▶ **Task brief**
Would you reproduce exactly the lines below from the one holding "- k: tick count" through the one holding "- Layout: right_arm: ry", inclusive, and no others?
+++
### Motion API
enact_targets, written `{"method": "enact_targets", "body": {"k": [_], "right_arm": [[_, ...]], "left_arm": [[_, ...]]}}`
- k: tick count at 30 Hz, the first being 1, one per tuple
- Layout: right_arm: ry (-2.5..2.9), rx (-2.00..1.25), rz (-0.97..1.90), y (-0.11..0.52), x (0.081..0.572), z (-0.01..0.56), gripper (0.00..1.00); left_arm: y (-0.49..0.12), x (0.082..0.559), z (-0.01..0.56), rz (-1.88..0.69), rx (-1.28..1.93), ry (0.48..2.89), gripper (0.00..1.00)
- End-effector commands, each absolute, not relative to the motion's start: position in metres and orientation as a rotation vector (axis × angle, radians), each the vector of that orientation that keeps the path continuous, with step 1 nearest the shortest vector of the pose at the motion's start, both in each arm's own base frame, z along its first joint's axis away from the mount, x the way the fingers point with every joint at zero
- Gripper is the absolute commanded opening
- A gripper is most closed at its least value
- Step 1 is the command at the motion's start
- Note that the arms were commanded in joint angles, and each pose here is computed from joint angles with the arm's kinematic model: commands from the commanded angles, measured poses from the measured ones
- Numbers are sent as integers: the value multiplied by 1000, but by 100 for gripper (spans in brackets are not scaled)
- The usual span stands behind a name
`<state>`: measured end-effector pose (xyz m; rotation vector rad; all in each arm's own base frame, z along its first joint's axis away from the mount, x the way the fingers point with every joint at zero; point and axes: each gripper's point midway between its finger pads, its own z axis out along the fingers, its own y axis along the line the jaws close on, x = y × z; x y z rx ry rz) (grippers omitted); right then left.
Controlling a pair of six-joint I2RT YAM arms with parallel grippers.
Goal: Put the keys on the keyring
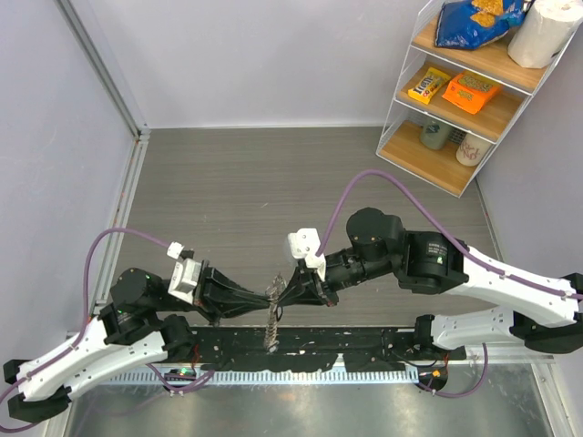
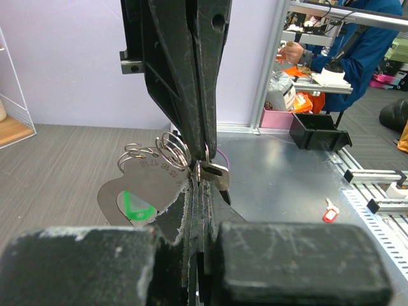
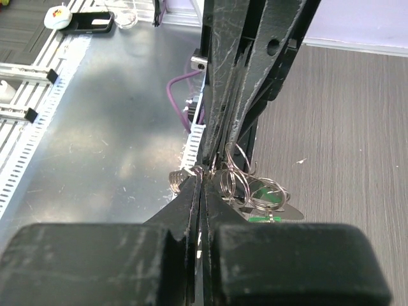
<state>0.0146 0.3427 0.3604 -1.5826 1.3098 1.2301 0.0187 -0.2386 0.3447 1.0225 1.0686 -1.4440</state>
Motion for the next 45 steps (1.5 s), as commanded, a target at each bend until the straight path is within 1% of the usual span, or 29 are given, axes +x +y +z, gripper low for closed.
{"method": "enact_targets", "body": {"k": [1, 9, 23, 33, 45], "right_arm": [[1257, -1473, 1243, 349, 21, 397, 5], [1304, -1467, 1228, 352, 24, 392, 5], [1356, -1486, 1241, 349, 20, 376, 5], [1454, -1314, 1226, 351, 37, 379, 5], [1438, -1231, 1299, 355, 36, 397, 5]], "left_arm": [[-231, 13, 368, -1430, 1010, 943, 0], [-229, 17, 369, -1409, 992, 943, 0], [-225, 41, 367, -1302, 889, 1008, 0], [-221, 39, 368, -1299, 885, 993, 0], [-218, 39, 367, -1293, 876, 985, 0]]}}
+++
▶ **Answer to the exercise**
- k: tick count at 30 Hz, the first being 1, one per tuple
- Layout: right_arm: ry (-2.5..2.9), rx (-2.00..1.25), rz (-0.97..1.90), y (-0.11..0.52), x (0.081..0.572), z (-0.01..0.56), gripper (0.00..1.00); left_arm: y (-0.49..0.12), x (0.082..0.559), z (-0.01..0.56), rz (-1.88..0.69), rx (-1.28..1.93), ry (0.48..2.89), gripper (0.00..1.00)

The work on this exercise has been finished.